_Exercise prompt_
Among the lines of the records, please find those that contain the word "additional" and copy them.

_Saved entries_
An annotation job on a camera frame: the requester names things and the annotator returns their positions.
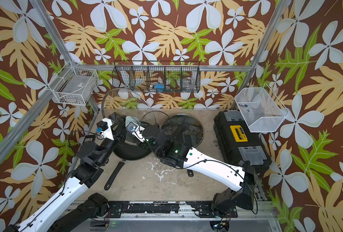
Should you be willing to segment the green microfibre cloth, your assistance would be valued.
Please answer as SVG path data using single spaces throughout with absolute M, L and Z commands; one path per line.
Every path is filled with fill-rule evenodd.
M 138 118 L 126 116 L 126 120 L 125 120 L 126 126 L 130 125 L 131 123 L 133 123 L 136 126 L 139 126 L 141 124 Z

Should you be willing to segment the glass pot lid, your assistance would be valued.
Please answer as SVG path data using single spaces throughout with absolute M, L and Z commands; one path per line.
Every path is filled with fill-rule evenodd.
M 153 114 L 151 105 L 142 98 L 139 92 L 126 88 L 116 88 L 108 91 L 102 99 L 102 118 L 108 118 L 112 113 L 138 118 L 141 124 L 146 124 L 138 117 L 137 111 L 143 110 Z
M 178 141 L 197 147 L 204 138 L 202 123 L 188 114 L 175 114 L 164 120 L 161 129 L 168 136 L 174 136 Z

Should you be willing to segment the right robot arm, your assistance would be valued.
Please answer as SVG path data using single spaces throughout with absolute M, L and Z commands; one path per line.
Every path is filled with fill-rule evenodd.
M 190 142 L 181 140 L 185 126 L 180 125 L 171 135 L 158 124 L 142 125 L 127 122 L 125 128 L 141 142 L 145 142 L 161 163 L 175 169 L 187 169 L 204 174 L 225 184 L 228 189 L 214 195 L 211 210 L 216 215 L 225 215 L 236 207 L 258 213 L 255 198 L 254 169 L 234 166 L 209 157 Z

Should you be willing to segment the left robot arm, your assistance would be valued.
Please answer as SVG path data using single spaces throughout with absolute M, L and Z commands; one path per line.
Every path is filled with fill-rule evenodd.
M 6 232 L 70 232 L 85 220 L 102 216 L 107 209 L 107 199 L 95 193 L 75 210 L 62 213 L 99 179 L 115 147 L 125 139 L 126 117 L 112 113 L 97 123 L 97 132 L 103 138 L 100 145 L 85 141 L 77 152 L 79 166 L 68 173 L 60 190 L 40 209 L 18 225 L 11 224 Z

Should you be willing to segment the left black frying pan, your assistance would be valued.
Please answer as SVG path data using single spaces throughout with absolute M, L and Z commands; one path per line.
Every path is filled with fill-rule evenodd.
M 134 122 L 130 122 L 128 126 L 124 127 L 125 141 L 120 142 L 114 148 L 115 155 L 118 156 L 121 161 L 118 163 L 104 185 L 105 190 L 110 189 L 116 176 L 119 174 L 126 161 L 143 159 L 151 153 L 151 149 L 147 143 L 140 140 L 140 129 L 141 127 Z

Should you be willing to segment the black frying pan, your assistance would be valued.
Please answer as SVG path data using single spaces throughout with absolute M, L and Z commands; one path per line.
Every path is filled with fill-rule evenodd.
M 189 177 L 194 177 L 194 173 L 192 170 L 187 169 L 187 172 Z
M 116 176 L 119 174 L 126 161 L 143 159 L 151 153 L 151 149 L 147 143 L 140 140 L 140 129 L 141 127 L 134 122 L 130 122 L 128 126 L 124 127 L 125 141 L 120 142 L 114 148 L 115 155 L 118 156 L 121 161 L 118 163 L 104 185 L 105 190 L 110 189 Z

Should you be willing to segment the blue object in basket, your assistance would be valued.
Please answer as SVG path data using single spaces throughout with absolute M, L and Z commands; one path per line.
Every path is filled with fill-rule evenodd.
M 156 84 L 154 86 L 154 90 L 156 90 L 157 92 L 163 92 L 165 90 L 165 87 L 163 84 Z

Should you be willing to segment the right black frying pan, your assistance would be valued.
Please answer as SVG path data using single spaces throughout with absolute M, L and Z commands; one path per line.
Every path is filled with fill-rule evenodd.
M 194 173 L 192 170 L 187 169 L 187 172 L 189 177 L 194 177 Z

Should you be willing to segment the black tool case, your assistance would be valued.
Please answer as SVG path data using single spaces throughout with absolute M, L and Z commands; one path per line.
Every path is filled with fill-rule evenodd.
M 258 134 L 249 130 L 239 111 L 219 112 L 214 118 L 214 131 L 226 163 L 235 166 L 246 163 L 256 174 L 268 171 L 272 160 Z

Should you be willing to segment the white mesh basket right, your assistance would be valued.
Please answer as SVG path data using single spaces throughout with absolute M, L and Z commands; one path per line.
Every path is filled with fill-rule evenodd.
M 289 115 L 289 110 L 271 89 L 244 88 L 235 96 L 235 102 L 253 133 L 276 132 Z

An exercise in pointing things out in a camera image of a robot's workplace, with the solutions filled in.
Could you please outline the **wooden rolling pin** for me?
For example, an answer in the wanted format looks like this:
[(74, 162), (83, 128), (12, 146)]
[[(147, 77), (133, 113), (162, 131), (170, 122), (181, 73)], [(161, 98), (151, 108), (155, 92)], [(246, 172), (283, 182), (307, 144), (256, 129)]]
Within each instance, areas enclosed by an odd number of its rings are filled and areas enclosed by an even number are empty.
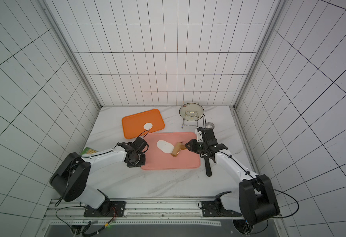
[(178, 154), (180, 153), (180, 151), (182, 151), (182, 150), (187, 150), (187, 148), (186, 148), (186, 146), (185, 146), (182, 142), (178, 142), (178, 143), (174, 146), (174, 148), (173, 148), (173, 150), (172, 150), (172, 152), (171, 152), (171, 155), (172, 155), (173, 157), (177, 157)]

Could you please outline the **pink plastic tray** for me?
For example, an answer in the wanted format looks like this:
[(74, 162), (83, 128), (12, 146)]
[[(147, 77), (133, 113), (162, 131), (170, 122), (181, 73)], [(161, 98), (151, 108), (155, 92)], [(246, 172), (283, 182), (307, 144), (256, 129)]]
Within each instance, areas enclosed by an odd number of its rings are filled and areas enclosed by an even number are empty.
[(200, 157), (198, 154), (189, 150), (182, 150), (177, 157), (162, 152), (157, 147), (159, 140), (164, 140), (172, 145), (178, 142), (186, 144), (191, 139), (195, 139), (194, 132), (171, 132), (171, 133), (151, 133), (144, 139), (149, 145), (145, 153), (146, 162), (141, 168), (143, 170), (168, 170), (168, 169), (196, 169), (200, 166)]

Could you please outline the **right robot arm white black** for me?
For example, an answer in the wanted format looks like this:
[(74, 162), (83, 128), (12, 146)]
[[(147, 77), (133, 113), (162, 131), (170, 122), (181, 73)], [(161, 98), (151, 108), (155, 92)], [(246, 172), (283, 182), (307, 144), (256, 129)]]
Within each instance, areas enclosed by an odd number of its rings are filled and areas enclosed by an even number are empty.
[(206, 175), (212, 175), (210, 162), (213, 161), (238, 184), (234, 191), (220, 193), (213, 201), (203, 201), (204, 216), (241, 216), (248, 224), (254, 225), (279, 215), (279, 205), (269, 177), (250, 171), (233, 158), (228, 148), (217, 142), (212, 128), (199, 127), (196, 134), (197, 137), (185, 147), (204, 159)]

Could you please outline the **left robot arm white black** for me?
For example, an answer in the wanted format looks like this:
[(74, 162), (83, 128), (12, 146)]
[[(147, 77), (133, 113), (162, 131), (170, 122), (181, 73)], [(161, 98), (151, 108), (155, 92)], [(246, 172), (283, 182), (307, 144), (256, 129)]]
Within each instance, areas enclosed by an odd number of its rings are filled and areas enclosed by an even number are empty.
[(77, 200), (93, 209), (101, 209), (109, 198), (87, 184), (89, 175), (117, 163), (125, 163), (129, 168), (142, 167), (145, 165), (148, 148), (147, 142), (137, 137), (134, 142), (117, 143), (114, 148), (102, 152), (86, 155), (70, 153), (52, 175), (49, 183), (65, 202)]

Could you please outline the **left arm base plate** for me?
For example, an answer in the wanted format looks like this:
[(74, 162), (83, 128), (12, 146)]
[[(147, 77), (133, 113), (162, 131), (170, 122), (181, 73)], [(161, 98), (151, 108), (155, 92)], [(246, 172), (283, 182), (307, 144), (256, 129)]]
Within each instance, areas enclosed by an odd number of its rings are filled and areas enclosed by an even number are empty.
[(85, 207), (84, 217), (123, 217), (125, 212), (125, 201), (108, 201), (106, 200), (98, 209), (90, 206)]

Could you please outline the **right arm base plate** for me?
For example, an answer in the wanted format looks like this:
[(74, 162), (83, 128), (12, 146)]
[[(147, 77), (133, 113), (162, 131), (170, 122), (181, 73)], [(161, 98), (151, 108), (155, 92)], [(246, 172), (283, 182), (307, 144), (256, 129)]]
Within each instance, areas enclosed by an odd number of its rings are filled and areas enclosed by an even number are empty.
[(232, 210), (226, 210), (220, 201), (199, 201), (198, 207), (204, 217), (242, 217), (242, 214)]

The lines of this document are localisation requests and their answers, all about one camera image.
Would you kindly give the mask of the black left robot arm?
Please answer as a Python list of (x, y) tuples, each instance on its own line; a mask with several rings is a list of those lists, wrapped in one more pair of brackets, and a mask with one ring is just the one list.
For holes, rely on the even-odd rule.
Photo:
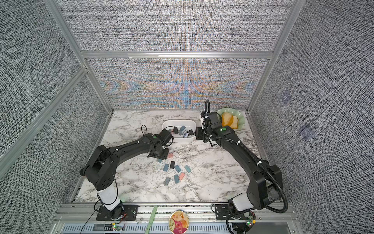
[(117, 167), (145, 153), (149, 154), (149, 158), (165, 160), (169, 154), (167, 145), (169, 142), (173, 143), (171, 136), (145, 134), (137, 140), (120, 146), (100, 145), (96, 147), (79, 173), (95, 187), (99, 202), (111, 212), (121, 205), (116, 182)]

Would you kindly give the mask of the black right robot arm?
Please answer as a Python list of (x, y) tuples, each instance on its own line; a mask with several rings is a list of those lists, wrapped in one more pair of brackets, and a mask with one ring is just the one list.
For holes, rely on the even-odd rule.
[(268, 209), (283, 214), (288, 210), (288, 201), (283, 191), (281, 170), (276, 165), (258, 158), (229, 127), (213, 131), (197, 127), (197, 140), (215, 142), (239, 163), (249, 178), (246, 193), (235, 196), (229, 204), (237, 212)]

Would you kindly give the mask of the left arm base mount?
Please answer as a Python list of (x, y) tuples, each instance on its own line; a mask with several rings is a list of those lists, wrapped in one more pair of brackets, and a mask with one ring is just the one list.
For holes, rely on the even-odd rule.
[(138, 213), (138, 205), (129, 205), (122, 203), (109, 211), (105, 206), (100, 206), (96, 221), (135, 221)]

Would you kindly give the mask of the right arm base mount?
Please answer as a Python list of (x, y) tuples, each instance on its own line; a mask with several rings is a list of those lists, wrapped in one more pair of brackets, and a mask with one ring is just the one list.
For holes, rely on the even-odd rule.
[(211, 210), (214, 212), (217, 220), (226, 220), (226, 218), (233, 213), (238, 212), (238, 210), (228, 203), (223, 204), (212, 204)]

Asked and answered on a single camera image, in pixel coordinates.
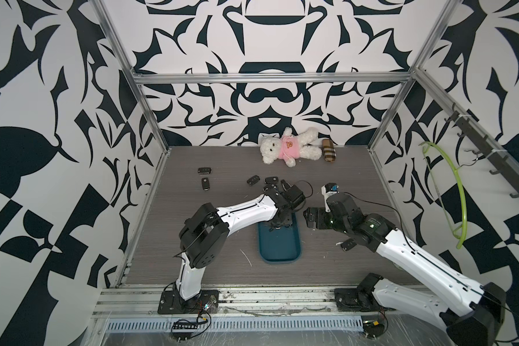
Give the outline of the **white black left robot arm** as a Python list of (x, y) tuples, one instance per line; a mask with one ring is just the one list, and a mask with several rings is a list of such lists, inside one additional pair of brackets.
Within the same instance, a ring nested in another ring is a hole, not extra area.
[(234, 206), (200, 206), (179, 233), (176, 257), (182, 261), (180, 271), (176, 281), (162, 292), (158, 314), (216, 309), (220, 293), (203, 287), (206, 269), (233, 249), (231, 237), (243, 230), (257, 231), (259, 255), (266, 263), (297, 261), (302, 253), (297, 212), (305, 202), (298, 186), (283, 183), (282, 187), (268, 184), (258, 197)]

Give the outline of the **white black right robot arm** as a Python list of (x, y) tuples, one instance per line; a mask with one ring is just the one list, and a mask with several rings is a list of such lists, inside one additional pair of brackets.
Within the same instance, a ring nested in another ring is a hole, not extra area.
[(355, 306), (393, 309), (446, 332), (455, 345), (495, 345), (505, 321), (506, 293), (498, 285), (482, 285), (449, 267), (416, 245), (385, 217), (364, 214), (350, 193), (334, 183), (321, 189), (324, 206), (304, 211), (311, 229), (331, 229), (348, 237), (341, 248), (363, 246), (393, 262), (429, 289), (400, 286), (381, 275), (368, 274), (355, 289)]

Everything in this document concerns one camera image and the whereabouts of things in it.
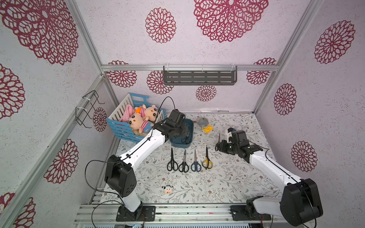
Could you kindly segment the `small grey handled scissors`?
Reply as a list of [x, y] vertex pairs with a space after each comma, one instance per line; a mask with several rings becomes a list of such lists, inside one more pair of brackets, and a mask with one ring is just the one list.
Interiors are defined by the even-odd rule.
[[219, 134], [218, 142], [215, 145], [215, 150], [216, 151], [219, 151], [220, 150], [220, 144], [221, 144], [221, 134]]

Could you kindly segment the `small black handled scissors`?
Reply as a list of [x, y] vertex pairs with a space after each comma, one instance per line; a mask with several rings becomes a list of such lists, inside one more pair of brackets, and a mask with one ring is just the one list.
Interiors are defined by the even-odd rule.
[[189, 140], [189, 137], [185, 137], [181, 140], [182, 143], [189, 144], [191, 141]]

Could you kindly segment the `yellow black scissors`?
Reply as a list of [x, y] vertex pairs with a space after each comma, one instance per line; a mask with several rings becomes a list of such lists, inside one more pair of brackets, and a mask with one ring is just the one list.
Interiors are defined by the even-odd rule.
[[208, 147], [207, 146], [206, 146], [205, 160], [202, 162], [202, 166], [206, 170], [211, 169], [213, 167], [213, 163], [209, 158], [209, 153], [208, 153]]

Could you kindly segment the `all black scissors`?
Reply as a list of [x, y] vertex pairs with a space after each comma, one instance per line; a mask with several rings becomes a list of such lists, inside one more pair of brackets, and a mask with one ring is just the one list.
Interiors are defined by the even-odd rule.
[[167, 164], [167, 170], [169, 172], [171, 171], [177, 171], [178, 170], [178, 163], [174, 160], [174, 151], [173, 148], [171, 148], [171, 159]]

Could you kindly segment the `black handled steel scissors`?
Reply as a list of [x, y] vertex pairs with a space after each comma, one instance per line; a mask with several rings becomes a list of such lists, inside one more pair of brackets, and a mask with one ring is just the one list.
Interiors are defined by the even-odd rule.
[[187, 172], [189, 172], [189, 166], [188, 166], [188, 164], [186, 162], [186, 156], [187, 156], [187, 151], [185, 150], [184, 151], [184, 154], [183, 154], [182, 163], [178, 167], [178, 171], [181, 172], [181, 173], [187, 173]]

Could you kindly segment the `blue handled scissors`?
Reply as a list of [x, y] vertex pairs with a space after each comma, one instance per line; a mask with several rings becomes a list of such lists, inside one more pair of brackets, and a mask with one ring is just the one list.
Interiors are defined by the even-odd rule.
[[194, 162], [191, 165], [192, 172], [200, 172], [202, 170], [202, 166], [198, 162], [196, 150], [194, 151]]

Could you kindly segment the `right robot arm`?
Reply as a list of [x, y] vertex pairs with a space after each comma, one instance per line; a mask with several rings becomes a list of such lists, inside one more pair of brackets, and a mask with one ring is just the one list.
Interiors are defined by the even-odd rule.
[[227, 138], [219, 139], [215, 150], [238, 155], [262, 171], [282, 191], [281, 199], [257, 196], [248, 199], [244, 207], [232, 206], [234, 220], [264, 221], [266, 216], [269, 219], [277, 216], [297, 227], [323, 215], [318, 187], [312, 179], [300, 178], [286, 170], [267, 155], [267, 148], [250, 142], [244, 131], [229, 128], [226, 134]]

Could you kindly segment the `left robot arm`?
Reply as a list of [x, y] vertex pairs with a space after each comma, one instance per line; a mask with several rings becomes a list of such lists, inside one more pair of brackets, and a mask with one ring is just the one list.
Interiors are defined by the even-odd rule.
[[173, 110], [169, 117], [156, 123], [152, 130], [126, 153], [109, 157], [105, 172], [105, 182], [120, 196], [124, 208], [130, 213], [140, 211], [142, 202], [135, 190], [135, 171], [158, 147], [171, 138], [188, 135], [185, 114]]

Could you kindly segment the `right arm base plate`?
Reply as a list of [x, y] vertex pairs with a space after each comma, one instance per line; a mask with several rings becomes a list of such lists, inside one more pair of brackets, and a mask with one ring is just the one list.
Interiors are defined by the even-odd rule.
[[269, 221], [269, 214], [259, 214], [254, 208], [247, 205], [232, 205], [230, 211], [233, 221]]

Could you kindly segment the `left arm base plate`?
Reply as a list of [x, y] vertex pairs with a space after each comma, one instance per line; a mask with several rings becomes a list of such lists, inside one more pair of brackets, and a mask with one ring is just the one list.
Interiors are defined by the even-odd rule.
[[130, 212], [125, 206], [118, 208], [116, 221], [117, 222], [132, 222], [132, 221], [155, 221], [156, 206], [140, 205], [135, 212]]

_Output below_
Give the outline of the **white black left robot arm** as a Python list of (x, y) tuples, one instance per line; a mask with one ring is just the one list, and a mask with several rings is a list of such lists, inside one additional pair of brackets.
Give the outline of the **white black right robot arm** as a Python list of (x, y) tuples, one instance per line; a mask with one ring is just the one list, and a mask with several rings is a list of such lists, inside one additional pair of brackets.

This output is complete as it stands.